● **Your task**
With nothing added or dropped, copy the data that follows exactly.
** Opening Recorded information block **
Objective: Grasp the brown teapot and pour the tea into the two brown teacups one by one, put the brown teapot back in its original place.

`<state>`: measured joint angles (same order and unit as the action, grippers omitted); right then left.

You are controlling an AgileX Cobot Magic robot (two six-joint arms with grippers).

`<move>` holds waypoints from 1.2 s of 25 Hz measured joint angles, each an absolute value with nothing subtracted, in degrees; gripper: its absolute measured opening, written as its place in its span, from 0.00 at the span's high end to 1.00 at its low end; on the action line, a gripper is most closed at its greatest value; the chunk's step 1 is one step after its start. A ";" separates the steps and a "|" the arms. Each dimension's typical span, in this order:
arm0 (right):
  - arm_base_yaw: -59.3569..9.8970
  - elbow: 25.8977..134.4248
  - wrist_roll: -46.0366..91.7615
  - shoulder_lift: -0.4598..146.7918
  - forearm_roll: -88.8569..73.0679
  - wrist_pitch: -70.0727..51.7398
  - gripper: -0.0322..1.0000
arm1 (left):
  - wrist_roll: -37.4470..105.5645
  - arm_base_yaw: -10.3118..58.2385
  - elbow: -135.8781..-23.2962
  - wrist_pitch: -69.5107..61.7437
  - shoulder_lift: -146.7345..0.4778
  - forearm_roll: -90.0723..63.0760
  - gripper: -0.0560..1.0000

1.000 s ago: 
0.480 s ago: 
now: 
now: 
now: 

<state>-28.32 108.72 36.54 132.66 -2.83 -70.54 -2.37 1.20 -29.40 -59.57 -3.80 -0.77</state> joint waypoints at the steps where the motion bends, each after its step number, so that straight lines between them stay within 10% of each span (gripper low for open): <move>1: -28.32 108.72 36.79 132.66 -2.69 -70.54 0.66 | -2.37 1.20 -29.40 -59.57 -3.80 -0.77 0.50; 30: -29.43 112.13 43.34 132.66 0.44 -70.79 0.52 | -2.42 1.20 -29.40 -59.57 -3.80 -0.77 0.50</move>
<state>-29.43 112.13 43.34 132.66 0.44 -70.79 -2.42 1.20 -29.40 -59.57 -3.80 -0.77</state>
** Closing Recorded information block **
● **Answer for the task**
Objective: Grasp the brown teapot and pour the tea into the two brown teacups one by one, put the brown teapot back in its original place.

`<state>`: measured joint angles (same order and unit as the action, grippers omitted); right then left.

You are controlling an AgileX Cobot Magic robot (two six-joint arms with grippers).

`<move>` holds waypoints from 1.2 s of 25 Hz measured joint angles, each an absolute value with nothing subtracted, in degrees; gripper: its absolute measured opening, written as its place in its span, from 0.00 at the span's high end to 1.00 at its low end; on the action line, a gripper is most closed at its greatest value; the chunk's step 1 is one step after its start. A ";" separates the steps and a "|" the arms. Each dimension's typical span, in this order:
arm0 (right):
  - arm_base_yaw: -59.3569..9.8970
  - elbow: 25.8977..134.4248
  - wrist_roll: -46.0366..91.7615
  - shoulder_lift: -0.4598..146.7918
  - forearm_roll: -88.8569..73.0679
  - wrist_pitch: -70.0727..51.7398
  - gripper: -0.0322..1.0000
arm1 (left):
  - wrist_roll: -37.4470..105.5645
  - arm_base_yaw: -10.3118..58.2385
  - elbow: -135.8781..-23.2962
  - wrist_pitch: -69.5107..61.7437
  - shoulder_lift: -146.7345..0.4778
  - forearm_roll: -90.0723..63.0760
  - gripper: -0.0560..1.0000

1.000 s ago: 
0.480 s ago: 
now: 
now: 
now: 

<state>-28.32 108.72 36.54 132.66 -2.83 -70.54 -2.37 1.20 -29.40 -59.57 -3.80 -0.77</state> joint waypoints at the steps where the motion bends, each after its step number, so that straight lines between them stay within 10% of each span (gripper low for open): <move>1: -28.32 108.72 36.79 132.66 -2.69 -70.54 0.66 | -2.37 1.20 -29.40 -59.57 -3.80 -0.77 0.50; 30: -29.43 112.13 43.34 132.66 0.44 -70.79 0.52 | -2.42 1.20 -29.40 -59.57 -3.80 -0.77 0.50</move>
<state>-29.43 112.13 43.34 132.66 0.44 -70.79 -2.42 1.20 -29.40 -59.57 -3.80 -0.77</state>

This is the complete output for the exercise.